SCROLL TO CONTINUE WITH CONTENT
Pelekatan identitas fisik semisal KTP dengan IPv6 bisa dilakukan melalui 2 pendekatan: pelekatan dilakukan di network ID atau dilekatkan di interface ID. Apabila dilekatkan dalam network ID, informasi nomor KTP harus diubah sedemikian rupa sehingga masuk ke dalam subnetting dari ISP bersangkutan.
Metode ini membutuhkan tata kelola yang lebih rumit namun mempunyai kelebihan bahwa pelanggan dapat mengkustomisasi alamat IPv6 untuk beberapa perangkatnya sekaligus. Sementara metode kedua dengan melekatkan informasi KTP ke dalam interface ID secara manual, merupakan cara yang lebih sederhana dan memberikan kemudahan bagi ISP dalam mengkustomisasi layanan ke pelanggannya.

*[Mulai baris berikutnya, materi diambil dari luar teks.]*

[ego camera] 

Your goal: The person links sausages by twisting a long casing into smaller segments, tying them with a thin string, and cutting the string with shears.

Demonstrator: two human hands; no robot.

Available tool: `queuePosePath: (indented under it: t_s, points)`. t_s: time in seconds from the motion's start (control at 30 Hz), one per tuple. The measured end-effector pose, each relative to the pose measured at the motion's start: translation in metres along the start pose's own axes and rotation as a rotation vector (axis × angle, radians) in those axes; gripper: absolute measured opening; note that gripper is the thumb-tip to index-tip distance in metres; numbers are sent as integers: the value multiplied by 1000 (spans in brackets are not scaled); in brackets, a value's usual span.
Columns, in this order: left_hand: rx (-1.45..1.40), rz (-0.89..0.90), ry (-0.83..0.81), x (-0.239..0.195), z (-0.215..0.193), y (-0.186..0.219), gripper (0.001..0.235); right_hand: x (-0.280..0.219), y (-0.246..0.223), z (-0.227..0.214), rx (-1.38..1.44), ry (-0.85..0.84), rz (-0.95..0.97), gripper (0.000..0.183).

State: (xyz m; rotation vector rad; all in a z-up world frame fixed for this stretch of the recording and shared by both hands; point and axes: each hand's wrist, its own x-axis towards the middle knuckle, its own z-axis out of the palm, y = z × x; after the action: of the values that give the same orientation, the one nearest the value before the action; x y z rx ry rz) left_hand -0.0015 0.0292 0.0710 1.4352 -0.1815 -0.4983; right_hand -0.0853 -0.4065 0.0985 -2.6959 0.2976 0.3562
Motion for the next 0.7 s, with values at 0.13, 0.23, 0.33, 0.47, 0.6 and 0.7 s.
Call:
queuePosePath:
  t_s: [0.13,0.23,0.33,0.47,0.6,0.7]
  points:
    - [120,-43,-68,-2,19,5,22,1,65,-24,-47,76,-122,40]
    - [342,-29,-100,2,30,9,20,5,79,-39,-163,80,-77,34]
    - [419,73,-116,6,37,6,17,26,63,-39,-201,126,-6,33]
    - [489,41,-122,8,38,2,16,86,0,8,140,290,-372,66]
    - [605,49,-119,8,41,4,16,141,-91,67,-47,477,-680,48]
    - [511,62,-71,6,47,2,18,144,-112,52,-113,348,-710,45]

Misalnya Pak Badu yang beralamat di Bekasi dan lahir tanggal 1 Januari 1981. Beliau bisa jadi akan mempunyai nomor KTP: 327512 010181 0001 dengan 6 angka pertama menunjukkan lokasi rumah, 6 angka berikutnya menunjukkan tanggal lahir, dan 4 angka berikutnya menunjukkan urutan. Kebetulan di rumahnya, pak Badu berlangganan Telkom Speedy (2001:4488::/32) dan mempunyai perangkat seluler dengan XL Axiata (2400:9800::/32) sebagai penyedia layanannya.

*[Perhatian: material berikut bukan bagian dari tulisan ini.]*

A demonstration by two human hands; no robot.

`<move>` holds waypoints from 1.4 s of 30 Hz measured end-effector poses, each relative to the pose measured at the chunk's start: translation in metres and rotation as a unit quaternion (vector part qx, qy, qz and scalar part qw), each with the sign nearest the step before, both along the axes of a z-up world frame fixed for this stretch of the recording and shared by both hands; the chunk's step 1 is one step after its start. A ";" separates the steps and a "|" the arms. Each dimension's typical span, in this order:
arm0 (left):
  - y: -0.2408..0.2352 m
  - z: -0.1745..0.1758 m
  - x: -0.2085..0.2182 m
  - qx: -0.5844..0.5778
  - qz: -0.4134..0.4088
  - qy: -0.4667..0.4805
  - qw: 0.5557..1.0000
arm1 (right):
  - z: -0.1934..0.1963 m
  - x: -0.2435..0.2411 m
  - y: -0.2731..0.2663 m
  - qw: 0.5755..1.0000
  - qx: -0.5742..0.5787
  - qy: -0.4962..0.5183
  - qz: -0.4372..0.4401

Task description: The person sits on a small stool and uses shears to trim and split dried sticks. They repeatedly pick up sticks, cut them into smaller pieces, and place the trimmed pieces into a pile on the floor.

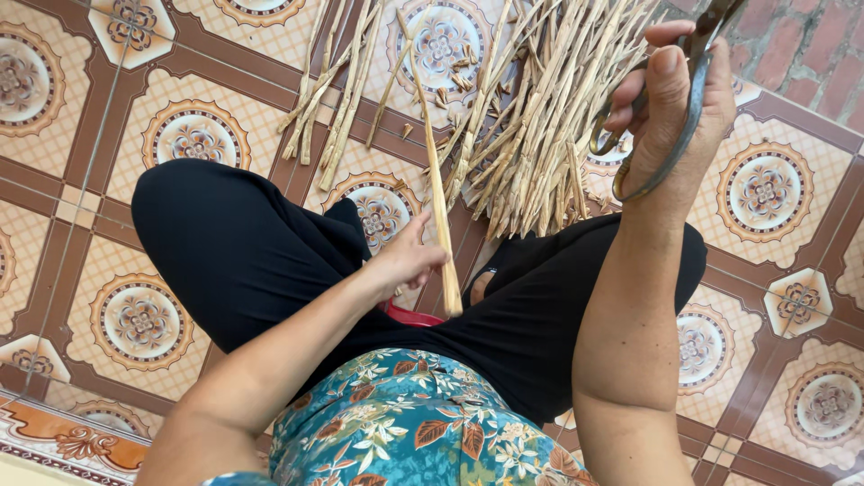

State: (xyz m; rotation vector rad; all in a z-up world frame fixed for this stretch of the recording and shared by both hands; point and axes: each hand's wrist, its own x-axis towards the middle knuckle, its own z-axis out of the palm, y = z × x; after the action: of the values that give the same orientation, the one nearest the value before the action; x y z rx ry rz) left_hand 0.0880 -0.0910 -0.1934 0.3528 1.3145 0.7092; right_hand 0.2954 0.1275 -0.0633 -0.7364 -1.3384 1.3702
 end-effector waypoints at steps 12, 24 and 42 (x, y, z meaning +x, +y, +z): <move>-0.002 0.200 -0.064 0.467 -0.047 0.080 0.879 | -0.002 -0.028 -0.004 0.998 0.014 -0.063 -0.017; 0.077 0.197 -0.043 0.606 0.011 0.191 0.772 | 0.016 -0.048 -0.050 0.995 0.076 0.004 0.072; 0.106 0.101 -0.068 0.494 0.077 0.030 0.865 | 0.023 -0.085 -0.059 0.934 0.159 -0.312 0.069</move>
State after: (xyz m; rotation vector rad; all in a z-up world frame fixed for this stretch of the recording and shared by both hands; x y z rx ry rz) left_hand 0.0202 0.0154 -0.0927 1.1055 0.9420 1.5047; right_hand 0.2105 0.0686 -0.0408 -0.9054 -2.0881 1.0120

Untuk metode pertama, Telkom dan XL diminta menyediakan 28 bit untuk identitas Pak Badu dan 4 bit sebagai alternatif perangkat pribadi yang bisa Pak Badu tambahkan. Misal identitas KTP pak Badu dipetakan menjadi B4D0:300x, maka Telkom bisa saja memberikan alamat IPv6 2001:4488:B4D0:3000::/60 kepada Pak Badu untuk dikelola subnetting-nya lebih lanjut kepada 24 (=16) perangkatnya. Demikian pula XL akan memberikan alamat IPv6 kepada pak Badu 2400:9800:B4D0:3000::/60.
Sementara untuk metode kedua, Telkom bisa saja memberikan alamat IPv6 kepada pak Badu sebagai berikut (x bilangan heksadesimal):
• 2001:4488:xxxx:xxx1:3275:1201:0181:0001 untuk layanan internet,
• 2001:4488:xxxx:xxx2:3275:1201:0181:0001 untuk layanan IP CCTV,
• 2001:4488:xxxx:xxx3:3275:1201:0181:0001 untuk layanan IP TV.
Demikian pula XL bisa memberikan alamat IPv6 kepada pak Badu:
• 2400:9800:xxxx:xxx1:3275:1201:0181:0001 untuk smartphone,
• 2400:9800:xxxx:xxx2:3275:1201:0181:0001 untuk tablet.
Dalam contoh di atas, pada metode pertama Pak Badu dianggap mampu berperan sebagai pengelola jaringan secara mandiri, sementara pada metode kedua pak Badu berperan sebagai end-user yang menerima setingan IPv6 dari ISP-nya.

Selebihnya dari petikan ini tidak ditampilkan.